Everything in the listing below should be repeated exactly.
*** Block opens ***
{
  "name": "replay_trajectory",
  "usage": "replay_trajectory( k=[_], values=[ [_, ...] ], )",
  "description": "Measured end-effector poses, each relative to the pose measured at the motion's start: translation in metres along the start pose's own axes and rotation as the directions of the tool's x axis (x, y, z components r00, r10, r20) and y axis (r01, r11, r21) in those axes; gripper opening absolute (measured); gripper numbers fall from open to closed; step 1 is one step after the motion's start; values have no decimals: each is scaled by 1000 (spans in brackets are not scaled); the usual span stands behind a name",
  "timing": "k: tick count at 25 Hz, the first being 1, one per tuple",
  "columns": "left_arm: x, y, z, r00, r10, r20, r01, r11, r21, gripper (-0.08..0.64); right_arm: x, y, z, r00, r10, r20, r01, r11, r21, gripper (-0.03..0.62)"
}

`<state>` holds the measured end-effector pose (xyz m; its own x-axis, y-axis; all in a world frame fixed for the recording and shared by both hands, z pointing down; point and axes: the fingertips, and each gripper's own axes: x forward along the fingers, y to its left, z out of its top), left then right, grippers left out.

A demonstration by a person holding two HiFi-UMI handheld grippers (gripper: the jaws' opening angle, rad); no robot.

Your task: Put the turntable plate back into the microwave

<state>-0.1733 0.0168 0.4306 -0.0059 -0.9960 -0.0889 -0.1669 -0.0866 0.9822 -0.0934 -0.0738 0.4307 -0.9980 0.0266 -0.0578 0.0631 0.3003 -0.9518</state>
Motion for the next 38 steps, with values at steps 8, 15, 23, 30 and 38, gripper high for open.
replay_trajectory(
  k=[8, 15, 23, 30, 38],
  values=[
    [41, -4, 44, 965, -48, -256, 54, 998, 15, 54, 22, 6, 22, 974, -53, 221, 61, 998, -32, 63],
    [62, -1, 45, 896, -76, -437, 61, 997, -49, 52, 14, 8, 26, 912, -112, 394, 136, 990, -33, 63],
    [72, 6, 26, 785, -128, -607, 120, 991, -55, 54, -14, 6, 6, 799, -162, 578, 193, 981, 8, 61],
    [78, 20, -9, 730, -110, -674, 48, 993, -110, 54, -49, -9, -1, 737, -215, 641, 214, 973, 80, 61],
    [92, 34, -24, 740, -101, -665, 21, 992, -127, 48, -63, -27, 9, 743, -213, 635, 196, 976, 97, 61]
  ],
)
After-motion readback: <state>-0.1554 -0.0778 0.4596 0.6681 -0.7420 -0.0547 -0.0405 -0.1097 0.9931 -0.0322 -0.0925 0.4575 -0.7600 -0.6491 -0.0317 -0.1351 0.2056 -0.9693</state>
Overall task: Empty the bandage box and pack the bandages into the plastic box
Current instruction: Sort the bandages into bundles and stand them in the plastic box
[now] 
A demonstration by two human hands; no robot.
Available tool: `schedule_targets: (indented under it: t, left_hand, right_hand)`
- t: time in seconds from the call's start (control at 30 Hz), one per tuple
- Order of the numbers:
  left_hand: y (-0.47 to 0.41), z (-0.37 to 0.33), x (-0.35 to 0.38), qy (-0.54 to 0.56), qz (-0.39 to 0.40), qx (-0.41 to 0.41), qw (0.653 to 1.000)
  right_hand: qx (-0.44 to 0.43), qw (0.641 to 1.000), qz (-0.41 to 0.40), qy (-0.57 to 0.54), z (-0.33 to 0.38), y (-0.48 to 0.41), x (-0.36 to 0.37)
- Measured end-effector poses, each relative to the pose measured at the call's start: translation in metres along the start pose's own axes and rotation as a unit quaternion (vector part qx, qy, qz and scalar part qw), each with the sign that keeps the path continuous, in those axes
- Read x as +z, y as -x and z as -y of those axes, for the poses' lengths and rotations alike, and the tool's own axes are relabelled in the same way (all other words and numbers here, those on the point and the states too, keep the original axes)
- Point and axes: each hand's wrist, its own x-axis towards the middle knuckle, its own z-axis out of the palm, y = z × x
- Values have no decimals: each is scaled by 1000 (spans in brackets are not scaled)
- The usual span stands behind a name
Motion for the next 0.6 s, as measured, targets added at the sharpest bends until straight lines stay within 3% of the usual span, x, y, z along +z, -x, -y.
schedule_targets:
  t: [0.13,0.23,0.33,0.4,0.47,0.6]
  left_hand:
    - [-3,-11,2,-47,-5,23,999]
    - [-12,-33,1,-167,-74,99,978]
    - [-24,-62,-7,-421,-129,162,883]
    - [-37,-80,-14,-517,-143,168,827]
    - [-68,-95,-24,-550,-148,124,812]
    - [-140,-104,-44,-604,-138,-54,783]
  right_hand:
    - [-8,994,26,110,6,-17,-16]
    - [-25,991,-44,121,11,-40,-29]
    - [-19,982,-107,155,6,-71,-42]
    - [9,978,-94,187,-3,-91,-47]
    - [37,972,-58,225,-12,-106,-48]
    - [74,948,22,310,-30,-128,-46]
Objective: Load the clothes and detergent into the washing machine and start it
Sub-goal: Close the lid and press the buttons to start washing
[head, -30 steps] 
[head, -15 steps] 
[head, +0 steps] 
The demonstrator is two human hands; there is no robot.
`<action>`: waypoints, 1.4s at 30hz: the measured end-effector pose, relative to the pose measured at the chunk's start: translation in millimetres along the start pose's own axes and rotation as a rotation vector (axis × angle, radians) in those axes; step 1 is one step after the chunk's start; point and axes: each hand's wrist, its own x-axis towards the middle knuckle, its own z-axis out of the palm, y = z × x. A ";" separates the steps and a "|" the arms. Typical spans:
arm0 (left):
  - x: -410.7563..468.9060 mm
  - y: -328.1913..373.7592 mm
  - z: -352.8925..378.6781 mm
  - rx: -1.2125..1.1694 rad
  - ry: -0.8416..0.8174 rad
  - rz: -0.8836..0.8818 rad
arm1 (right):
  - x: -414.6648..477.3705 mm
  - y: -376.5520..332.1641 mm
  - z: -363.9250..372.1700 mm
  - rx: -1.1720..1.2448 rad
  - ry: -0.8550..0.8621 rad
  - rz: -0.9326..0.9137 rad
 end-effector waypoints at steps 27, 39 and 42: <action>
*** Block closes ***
Task solution =
{
  "name": "replay_trajectory",
  "usage": "replay_trajectory( k=[_], values=[ [_, ...] ], )",
  "description": "Measured end-effector poses, each relative to the pose measured at the motion's start: translation in metres along the start pose's own axes and rotation as the directions of the tool's x axis (x, y, z components r00, r10, r20) and y axis (r01, r11, r21) in those axes; gripper opening absolute (measured); gripper numbers fall from open to closed; step 1 is one step after the motion's start; values have no decimals: each is scaled by 1000 (spans in brackets are not scaled); the usual span stands behind a name",
  "timing": "k: tick count at 25 Hz, the first being 1, one per tuple",
  "columns": "left_arm: x, y, z, r00, r10, r20, r01, r11, r21, gripper (-0.08..0.64); right_arm: x, y, z, r00, r10, r20, r01, r11, r21, gripper (-0.03..0.62)"
}

`<state>` holds the measured end-effector pose (xyz m; its own x-axis, y-axis; all in a world frame fixed for the recording and shared by both hands, z pointing down; point and axes: the fingertips, and each gripper's own axes: x forward along the fingers, y to its left, z out of its top), left then right, grippers left out.

A demonstration by a person holding two HiFi-UMI handheld grippers (gripper: the jaws' opening angle, rad); no robot.

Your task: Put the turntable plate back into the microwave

<state>-0.1733 0.0168 0.4306 -0.0059 -0.9960 -0.0889 -0.1669 -0.0866 0.9822 -0.0934 -0.0738 0.4307 -0.9980 0.0266 -0.0578 0.0631 0.3003 -0.9518</state>
Motion for the next 38 steps, with values at steps 8, 15, 23, 30 and 38, gripper high for open.
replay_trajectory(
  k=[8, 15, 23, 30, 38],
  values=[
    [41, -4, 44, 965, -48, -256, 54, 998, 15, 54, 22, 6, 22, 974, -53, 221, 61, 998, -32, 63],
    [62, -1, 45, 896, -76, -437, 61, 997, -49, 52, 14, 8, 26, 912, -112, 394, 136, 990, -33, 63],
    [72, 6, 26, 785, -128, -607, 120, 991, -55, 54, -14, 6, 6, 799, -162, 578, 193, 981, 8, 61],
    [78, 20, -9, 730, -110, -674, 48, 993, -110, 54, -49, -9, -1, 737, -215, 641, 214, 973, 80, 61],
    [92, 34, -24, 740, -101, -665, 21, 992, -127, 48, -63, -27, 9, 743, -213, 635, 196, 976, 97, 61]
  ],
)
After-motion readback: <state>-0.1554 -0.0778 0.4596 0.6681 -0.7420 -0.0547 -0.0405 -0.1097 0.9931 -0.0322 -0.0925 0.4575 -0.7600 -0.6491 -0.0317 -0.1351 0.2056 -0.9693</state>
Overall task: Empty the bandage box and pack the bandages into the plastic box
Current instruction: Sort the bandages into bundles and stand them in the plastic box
[now] 
A demonstration by two human hands; no robot.
Available tool: `schedule_targets: (indented under it: t, left_hand, right_hand)`
- t: time in seconds from the call's start (control at 30 Hz), one per tuple
- Order of the numbers:
  left_hand: y (-0.47 to 0.41), z (-0.37 to 0.33), x (-0.35 to 0.38), qy (-0.54 to 0.56), qz (-0.39 to 0.40), qx (-0.41 to 0.41), qw (0.653 to 1.000)
  right_hand: qx (-0.44 to 0.43), qw (0.641 to 1.000), qz (-0.41 to 0.40), qy (-0.57 to 0.54), z (-0.33 to 0.38), y (-0.48 to 0.41), x (-0.36 to 0.37)
- Measured end-effector poses, each relative to the pose measured at the call's start: translation in metres along the start pose's own axes and rotation as a unit quaternion (vector part qx, qy, qz and scalar part qw), each with the sign that keeps the path continuous, in those axes
- Read x as +z, y as -x and z as -y of those axes, for the poses' lengths and rotations alike, and the tool's own axes are relabelled in the same way (all other words and numbers here, those on the point and the states too, keep the original axes)
- Point and axes: each hand's wrist, its own x-axis towards the middle knuckle, its own z-axis out of the palm, y = z × x
- Values have no decimals: each is scaled by 1000 (spans in brackets are not scaled)
- The usual span stands behind a name
Motion for the next 0.6 s, as measured, targets added at the sharpest bends until straight lines stay within 3% of the usual span, x, y, z along +z, -x, -y.
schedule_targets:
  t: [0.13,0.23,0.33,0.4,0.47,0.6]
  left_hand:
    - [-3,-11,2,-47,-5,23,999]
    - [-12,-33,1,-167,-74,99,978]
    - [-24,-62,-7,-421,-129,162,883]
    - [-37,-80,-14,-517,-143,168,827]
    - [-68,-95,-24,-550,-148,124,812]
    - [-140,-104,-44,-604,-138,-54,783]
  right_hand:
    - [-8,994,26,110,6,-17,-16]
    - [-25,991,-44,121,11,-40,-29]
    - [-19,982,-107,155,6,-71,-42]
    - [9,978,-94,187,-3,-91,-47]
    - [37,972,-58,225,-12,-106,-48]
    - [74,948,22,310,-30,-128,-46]
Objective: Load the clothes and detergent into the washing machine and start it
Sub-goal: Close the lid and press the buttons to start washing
[head, -30 steps] 
[head, -15 steps] 
[head, +0 steps] 
The demonstrator is two human hands; there is no robot.
`<action>`: waypoints, 1.4s at 30hz: the measured end-effector pose, relative to the pose measured at the chunk's start: translation in millimetres along the start pose's own axes and rotation as a rotation vector (axis × angle, radians) in those axes; step 1 is one step after the chunk's start; point and axes: each hand's wrist, its own x-axis towards the middle knuckle, its own z-axis out of the palm, y = z × x. A ";" separates the steps and a "|" the arms. Typical spans:
arm0 (left):
  - x: -410.7563..468.9060 mm
  - y: -328.1913..373.7592 mm
  - z: -352.8925..378.6781 mm
  - rx: -1.2125..1.1694 rad
  - ry: -0.8416..0.8174 rad
  - rz: -0.8836..0.8818 rad
arm1 (right):
  - x: -414.6648..477.3705 mm
  - y: -376.5520..332.1641 mm
  - z: -363.9250..372.1700 mm
  - rx: -1.1720..1.2448 rad
  - ry: -0.8550..0.8621 rad
  - rz: -0.9326..0.9137 rad
 end-effector waypoints at steps 27, 39 and 42: <action>

No more output is required for this exercise.